Page 29 of Skin Tight


  Curiously Al García bent over the wood chipper and peered at a decal on the engine mount. The decal was in the cartoon likeness of a friendly raccoon. “Brush Bandit—is that the name of this mother?”

  “That’s right,” said George Graveline.

  “How does it work exactly?”

  George motioned sullenly. “You throw the wood into that hole and it comes out here, in the back of the truck. All grinded up.”

  García whistled over his cigar. “Must be some nasty blade.”

  “It’s a big one, yessir.”

  García took his foot off the truck bumper. He held up the drawing of Chemo one more time. “You see this guy, I want you to call us right away.”

  “Surely,” said George Graveline. The detective gave him a business card. The tree trimmer glanced at it, decided it was authentic, slipped it into the back pocket of his jeans.

  “And warn your brother,” García said. “Just in case the guy shows up.”

  “You betcha,” said George Graveline.

  BACK in the unmarked county car, parked a half mile down the boulevard at the Key Biscayne fire station, Mick Stranahan said: “So how’d it go?”

  “Just like we figured,” García replied. “Nada.”

  “What do you think of Timmy’s theory? About how they got rid of the body?”

  “If the doctor really killed her then, yeah, it’s possible. That’s quite a machine brother George has got himself.”

  Stranahan said, “Too bad brother George won’t flip.”

  García rolled up the windows and turned on the air-conditioning to cool off. He knew what Stranahan was thinking and he was right: Brother George could blow the whole thing wide open. If Maggie were dead or gone, the videotape alone would not be enough for an indictment. They would definitely need George Graveline to talk about Vicky Barletta.

  “I’m going for some fresh air,” Stranahan said. “Why don’t you meet me back here in about an hour?”

  García said, “Where the hell you off to?”

  Stranahan got out of the car. “For a walk, do you mind? Go get some coffee or flan or something.”

  “Mick, don’t do anything stupid. It’s too nice a day for being stupid.”

  “Hey, it’s a lovely day.” Stranahan slammed the car door and crossed the boulevard at a trot.
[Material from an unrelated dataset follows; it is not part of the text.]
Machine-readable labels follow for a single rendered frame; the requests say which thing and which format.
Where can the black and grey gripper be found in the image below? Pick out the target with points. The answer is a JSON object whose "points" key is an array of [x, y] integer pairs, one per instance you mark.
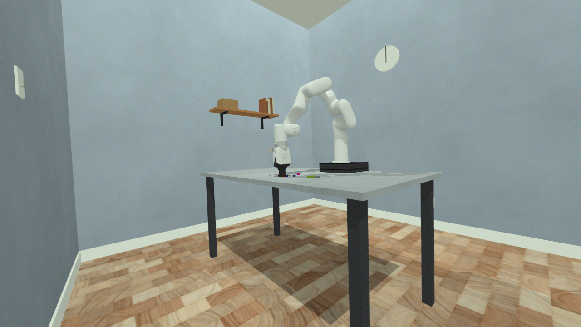
{"points": [[281, 159]]}

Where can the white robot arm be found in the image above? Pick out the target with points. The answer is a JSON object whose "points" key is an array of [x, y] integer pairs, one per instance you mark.
{"points": [[322, 88]]}
  “Shit,” García muttered. “Mierda!”

  He drove down to the Oasis restaurant and ordered a cup of overpowering Cuban coffee. Then he ordered another.

  GEORGE Graveline was still alone when Mick Stranahan got there. He was leaning against the truck fender, staring at his logger boots. He looked up at Stranahan, straightened, and said, “You put that damn cop on my ass.”
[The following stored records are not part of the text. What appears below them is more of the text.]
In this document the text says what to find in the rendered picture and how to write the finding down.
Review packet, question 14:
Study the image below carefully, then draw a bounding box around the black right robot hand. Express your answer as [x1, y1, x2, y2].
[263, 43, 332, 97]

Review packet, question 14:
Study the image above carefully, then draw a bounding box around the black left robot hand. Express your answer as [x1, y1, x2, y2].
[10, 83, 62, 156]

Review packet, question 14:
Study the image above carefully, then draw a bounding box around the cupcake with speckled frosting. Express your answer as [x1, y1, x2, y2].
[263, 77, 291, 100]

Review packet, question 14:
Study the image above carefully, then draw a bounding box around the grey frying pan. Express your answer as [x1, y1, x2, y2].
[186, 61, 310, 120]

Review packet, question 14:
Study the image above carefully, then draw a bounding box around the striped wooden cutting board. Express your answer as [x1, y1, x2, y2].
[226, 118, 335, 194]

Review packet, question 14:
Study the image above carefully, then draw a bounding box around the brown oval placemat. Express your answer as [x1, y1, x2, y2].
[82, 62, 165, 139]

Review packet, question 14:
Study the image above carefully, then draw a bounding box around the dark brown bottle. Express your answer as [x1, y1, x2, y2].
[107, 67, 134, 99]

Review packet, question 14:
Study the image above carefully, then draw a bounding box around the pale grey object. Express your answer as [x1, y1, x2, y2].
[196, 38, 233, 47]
  “Good morning, George,” said Stranahan. “It’s certainly nice to see you again.”

  “Fuck you, hear?”

  “Are we having a bad day? What is it—cramps?”

  George Graveline was one of those big, slow guys who squint when they get angry. He was squinting now. Methodically he clenched and unclenched his fists, as if he were practicing isometrics.
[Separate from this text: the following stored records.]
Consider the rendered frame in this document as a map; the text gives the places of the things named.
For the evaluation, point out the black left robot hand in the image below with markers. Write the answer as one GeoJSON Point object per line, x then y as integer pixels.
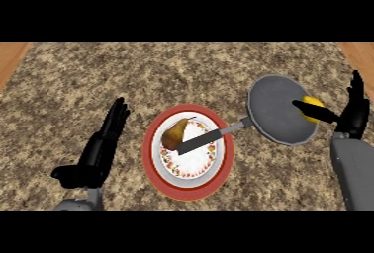
{"type": "Point", "coordinates": [99, 150]}

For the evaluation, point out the white floral plate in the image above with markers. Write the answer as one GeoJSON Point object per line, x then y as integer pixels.
{"type": "Point", "coordinates": [189, 154]}

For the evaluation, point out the brown pear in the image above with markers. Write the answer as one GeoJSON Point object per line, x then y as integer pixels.
{"type": "Point", "coordinates": [173, 133]}

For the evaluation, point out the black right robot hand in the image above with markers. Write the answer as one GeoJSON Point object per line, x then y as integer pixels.
{"type": "Point", "coordinates": [353, 112]}

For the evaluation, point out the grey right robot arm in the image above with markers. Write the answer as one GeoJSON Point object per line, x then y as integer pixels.
{"type": "Point", "coordinates": [352, 171]}

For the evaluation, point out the grey frying pan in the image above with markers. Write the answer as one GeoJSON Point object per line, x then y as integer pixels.
{"type": "Point", "coordinates": [279, 110]}

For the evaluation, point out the red round placemat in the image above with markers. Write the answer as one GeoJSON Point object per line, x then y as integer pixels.
{"type": "Point", "coordinates": [186, 152]}

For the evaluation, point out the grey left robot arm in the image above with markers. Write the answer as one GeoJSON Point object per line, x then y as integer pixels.
{"type": "Point", "coordinates": [81, 201]}

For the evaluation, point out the yellow lemon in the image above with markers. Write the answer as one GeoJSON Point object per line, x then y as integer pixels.
{"type": "Point", "coordinates": [312, 108]}
  Stranahan said, “George, I’ve still got that problem I told you about last time. Your brother’s still got some goon trying to murder me. I’m really at the end of my rope.”

  “You got that right.”

  “My guess,” continued Stranahan, “is that you and Rudy had a brotherly talk after last time. My guess is that you know exactly where I can locate this goony hit man.”

  “Screw you,” said George Graveline. He kicked the switch on the wood chipper and the motor growled to life.

  Stranahan said, “Aw, what’d you do that for? How’m I supposed to hear you over all that damn racket?”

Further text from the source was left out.